By the President of the United States of America
A Proclamation
TO THE PEOPLE OF THE UNITED STATES:
It becomes my sad duty to announce officially the death of Theodore Roosevelt, President of the United States from September 14, 1901 to March 4, 1909, which occurred at his home at Sagamore Hill, Oyster Bay, New York, at 4:15 o'clock in the morning of January 6, 1919. In his death the United States has lost one of its most distinguished and patriotic citizens, who had endeared himself to the people by his strenuous devotion to their interests and to the public interests of his country.
As president of the Police Board of his native city, as Member of the Legislature and Governor of his State, as Civil Service Commissioner, as Assistant Secretary of the Navy, as Vice-President and as President of the United States, he displayed administrative powers of a signal order and conducted the affairs of these various offices with a concentration of effort and a watchful care which permitted no divergence from the line of duty he had definitely set for himself.
In the War with Spain, he displayed singular initiative and energy and distinguished himself among the commanders of the army in the field. As President he awoke the Nation to the dangers of private control which lurked in our financial and industrial systems.
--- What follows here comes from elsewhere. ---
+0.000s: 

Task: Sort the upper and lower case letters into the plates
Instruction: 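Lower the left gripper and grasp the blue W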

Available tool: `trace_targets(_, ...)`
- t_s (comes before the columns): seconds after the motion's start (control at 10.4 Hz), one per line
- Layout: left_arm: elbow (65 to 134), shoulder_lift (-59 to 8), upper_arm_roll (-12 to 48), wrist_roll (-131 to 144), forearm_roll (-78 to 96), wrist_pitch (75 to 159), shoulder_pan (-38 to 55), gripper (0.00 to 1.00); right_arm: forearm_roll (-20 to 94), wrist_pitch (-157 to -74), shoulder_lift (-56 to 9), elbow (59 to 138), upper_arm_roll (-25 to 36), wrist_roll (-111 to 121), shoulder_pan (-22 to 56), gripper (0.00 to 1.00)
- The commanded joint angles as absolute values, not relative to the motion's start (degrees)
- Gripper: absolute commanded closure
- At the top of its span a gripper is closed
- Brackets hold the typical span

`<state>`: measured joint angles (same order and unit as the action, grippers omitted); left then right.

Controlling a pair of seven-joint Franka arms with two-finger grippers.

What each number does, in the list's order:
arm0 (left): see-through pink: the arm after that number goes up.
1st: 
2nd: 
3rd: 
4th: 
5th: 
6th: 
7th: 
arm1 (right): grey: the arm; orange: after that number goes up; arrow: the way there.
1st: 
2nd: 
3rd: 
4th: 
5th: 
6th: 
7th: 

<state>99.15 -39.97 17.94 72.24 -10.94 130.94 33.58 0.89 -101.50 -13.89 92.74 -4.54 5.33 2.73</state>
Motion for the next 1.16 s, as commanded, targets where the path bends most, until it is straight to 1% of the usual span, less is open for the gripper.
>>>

It was by thus arresting the attention and stimulating the purpose of the country that he opened the way for subsequent necessary and beneficent reforms.
His private life was characterized by a simplicity, a virtue and an affection worthy of all admiration and emulation by the people of America.
In Testimony of the respect in which his memory is held by the Government and people of the United States, I do hereby direct that the flags of the White House and the several Departmental Buildings be displayed at half staff for a period of thirty days, and that suitable military and naval honors under orders of the Secretaries of War and of the Navy may be rendered on the day of the funeral.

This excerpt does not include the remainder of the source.